- TASK REQUIREMENTS: Only one stretch of the data below should be repeated: the lines from the line containing "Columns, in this" through the line containing "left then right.", inclusive, exactly as they are.
=-=-=
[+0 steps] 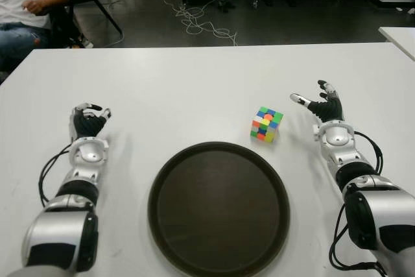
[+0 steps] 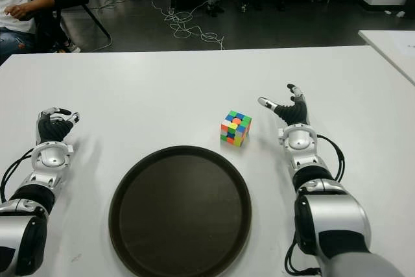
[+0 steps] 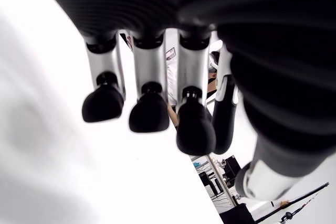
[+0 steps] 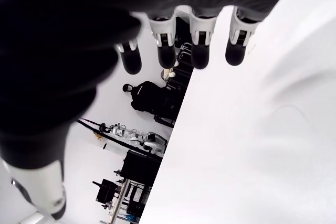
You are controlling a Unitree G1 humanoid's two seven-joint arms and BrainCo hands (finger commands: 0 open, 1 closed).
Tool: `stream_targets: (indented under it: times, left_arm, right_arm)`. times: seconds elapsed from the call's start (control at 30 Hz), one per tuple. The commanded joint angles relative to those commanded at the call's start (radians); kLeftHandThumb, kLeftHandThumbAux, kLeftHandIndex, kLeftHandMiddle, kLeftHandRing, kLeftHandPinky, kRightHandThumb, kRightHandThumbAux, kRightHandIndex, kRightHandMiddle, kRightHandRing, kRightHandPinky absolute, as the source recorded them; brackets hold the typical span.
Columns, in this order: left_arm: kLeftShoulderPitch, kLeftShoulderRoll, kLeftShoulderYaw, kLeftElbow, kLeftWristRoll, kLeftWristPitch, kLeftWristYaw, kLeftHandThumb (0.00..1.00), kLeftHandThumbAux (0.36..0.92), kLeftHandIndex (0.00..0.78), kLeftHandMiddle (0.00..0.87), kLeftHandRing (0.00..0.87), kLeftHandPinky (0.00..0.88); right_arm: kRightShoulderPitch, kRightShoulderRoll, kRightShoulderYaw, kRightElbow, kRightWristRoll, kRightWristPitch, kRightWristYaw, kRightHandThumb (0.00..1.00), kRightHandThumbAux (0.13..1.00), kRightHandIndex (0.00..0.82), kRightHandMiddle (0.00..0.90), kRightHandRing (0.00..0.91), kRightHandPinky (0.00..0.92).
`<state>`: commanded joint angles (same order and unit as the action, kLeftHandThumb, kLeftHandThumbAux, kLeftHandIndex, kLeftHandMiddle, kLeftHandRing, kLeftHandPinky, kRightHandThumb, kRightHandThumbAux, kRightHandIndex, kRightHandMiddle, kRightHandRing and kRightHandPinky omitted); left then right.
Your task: Pick up the Rubik's Cube and put it in the plate
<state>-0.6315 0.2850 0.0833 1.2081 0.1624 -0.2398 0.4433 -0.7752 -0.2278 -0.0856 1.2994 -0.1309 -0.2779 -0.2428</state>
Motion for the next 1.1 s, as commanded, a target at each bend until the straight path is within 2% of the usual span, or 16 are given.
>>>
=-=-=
- RESULT OF THIS TASK:
Columns, in this order: left_arm: kLeftShoulderPitch, kLeftShoulderRoll, kLeftShoulderYaw, kLeftElbow, kLeftWristRoll, kLeftWristPitch, kLeftWristYaw, kLeftHandThumb (0.00..1.00), kLeftHandThumbAux (0.36..0.92), kLeftHandIndex (0.00..0.78), kLeftHandMiddle (0.00..0.87), kLeftHandRing (0.00..0.87), kLeftHandPinky (0.00..0.88); right_arm: kRightShoulderPitch, kRightShoulderRoll, kRightShoulderYaw, kRightElbow, kRightWristRoll, kRightWristPitch, kRightWristYaw, kRightHandThumb (0.00..1.00), kRightHandThumbAux (0.13..1.00), kRightHandIndex (0.00..0.82), kRightHandMiddle (0.00..0.90), kRightHandRing (0.00..0.91), kRightHandPinky (0.00..0.92).
`<state>`: commanded joint angles (same order and unit as the action, kLeftHandThumb, kLeftHandThumbAux, kLeftHandIndex, kLeftHandMiddle, kLeftHandRing, kLeftHandPinky, kRightHandThumb, kRightHandThumbAux, kRightHandIndex, kRightHandMiddle, kRightHandRing and kRightHandPinky omitted); left then right.

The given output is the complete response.